Il y a une limitation importante pour cette méthode. Selon la voie biosynthétique connue des flavonoïdes, un flavonol peut être produit par ce système à partir d'un acide aminé aromatique ou de ses dérivés en aval. Par exemple, KMF peut être produit à partir d'acide p-coumaric par une série d'enzymes clés, y compris 4-coumaroyl:CoA-ligase (4CL), la synthase de chalcone (CHS), l'isomérase de chalcone (CHI), F3H et FLS²³. De même, QRC peut être produit à partir d'acide caffeique en utilisant le même panneau d'enzymes clés (données non publiées). Cependant, la coenzyme A (CoA), l'ATP et le manonyl-CoA doivent être inclus dans le système pour convertir l'acide p-coumaric en KMF, ce qui augmentera considérablement le coût de production. Par conséquent, ce système est généralement limité à convertir un flavanone en dihydroflavonol ou un flavonol. En outre, la conversion complète des matériaux de départ est un autre défi. Pour améliorer encore l'efficacité de ce système, la recherche future devrait être axée sur le dépistage des enzymes clés avec des activités élevées d'autres plantes, la mutation des gènes codant les enzymes clés, l'immobilisation des enzymes très actives aux porteurs inertes, et développement d'un meilleur système tampon.

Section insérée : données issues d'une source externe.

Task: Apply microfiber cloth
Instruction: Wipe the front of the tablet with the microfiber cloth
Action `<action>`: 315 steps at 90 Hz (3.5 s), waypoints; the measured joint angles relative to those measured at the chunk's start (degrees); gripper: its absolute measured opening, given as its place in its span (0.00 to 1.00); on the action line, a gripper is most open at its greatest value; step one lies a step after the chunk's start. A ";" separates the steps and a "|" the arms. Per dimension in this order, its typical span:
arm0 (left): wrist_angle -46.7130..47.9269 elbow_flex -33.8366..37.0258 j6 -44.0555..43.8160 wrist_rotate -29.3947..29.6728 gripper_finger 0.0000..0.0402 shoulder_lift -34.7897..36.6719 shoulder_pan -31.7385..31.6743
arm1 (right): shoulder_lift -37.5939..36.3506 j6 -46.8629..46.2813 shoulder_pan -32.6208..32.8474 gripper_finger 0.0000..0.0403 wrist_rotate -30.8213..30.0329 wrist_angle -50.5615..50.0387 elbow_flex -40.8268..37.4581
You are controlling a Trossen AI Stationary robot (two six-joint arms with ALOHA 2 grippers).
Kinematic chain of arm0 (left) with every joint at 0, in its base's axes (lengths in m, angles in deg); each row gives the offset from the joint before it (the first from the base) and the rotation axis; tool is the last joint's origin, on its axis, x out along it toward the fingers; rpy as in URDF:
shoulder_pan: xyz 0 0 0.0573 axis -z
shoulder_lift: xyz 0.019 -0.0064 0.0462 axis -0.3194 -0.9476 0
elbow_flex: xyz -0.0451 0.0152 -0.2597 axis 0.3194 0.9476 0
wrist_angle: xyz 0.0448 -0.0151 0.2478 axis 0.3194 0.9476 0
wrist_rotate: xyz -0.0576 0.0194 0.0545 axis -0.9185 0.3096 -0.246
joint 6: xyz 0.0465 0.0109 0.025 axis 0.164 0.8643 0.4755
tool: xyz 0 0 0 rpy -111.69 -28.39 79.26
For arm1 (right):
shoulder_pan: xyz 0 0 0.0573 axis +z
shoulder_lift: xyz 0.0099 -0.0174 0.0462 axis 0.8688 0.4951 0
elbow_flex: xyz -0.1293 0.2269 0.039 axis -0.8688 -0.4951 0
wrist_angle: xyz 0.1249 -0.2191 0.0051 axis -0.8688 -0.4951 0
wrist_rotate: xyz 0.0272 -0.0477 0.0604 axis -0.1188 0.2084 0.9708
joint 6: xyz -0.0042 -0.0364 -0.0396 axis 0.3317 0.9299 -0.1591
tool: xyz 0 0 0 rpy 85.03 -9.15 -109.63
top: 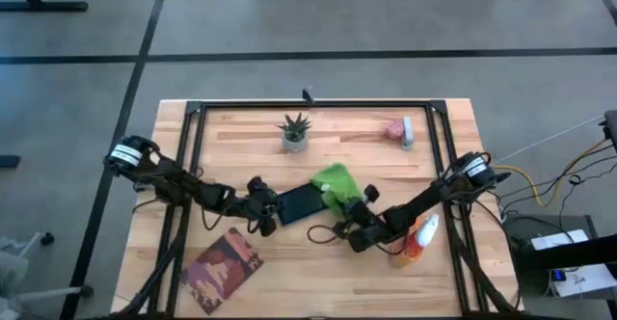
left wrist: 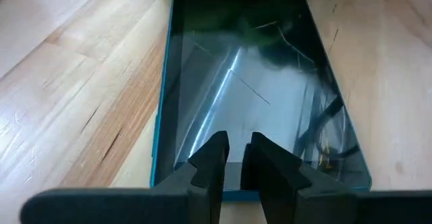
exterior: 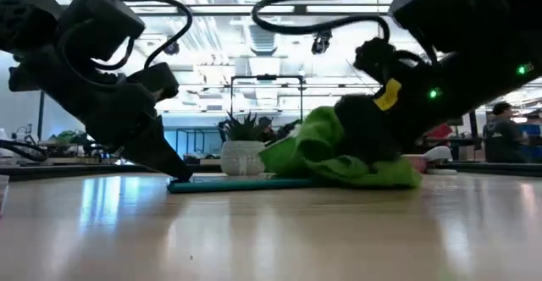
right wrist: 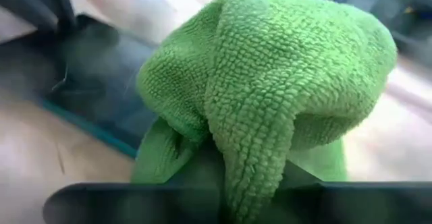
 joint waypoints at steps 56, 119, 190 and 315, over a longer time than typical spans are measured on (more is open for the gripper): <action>-0.65 0.13 0.31 0.06 0.15 -0.02 0.00 | 14.89 16.80 -5.15 0.01 19.93 28.48 9.60; -1.02 0.15 0.04 0.07 0.15 -0.11 0.44 | -2.46 3.09 -6.39 0.01 8.64 -15.29 2.27; -1.45 0.10 1.53 1.27 0.15 -0.15 0.50 | 16.45 31.29 -19.78 0.01 40.96 17.37 20.38; -0.69 0.10 3.32 -0.69 0.15 3.93 0.52 | -0.02 25.92 -14.90 0.01 28.96 5.08 1.57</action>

Ce système synthétique de bienzyme d'un pot possède des avantages intrinsèques évidents au-dessus d'autres approches pour produire un flavonol, tel que la synthèse chimique, l'usine de cellules microbiennes, et l'extraction végétale utilisant les solvants organiques^16. Tout d'abord, le temps de réaction est très court et n'a besoin que de 40 minutes, de sorte que ce système de production est de main-d'œuvre et de gain de temps. Deuxièmement, il n'y a pas de régulation physiologique complexe dans ce système comme cela s'est produit dans l'usine de cellules microbiennes et, en outre, tous les composants sont clairs. Par conséquent, il est facile de contrôler la réaction avec précision et donc pratique pour faire une optimisation plus poussée à l'avenir. Troisièmement, puisque ce système de réaction ne contient que des produits chimiques simples et des enzymes recombinantes purifiées et ne génère qu'un intermédiaire majeur comme le montrent la figure 3 et la figure4, on s'attend à ce qu'il soit plus facile de purifier les molécules cibles. générés dans ce système que ceux des usines cellulaires et des usines. Quatrièmement, les principaux composants du système sont des produits chimiques communs et bon marché et des enzymes recombinantes exprimées procaryotically, il est donc très rentable pour cette méthode de dériver les flavonoïdes désirés. Cinquièmement, en raison de la simplicité des composants de ce système, il est facile d'étendre pour la production de masse de flavonoïdes cibles, ce qui indique un énorme potentiel d'industrialisation. En outre, ce système fournit un guide pour la production économique d'autres métabolites secondaires.

Les auteurs déclarent qu'ils n'ont pas d'intérêts financiers concurrents.

Ce travail a été soutenu financièrement par l'Université de Yangzhou Spécialement nommé Professeur Fonds de démarrage, Jiangsu Specially-Appointed Professor Start-up Funds, Six Talent Peaks Project dans la province du Jiangsu (Grant No. 2014-SWYY-016), et un projet financé par le programme académique prioritaire de développement des établissements d'enseignement supérieur du Jiangsu (médecine vétérinaire). Nous remercions le Centre de test de l'Université de Yangzhou pour les analyses HPLC et MS des flavonoïdes.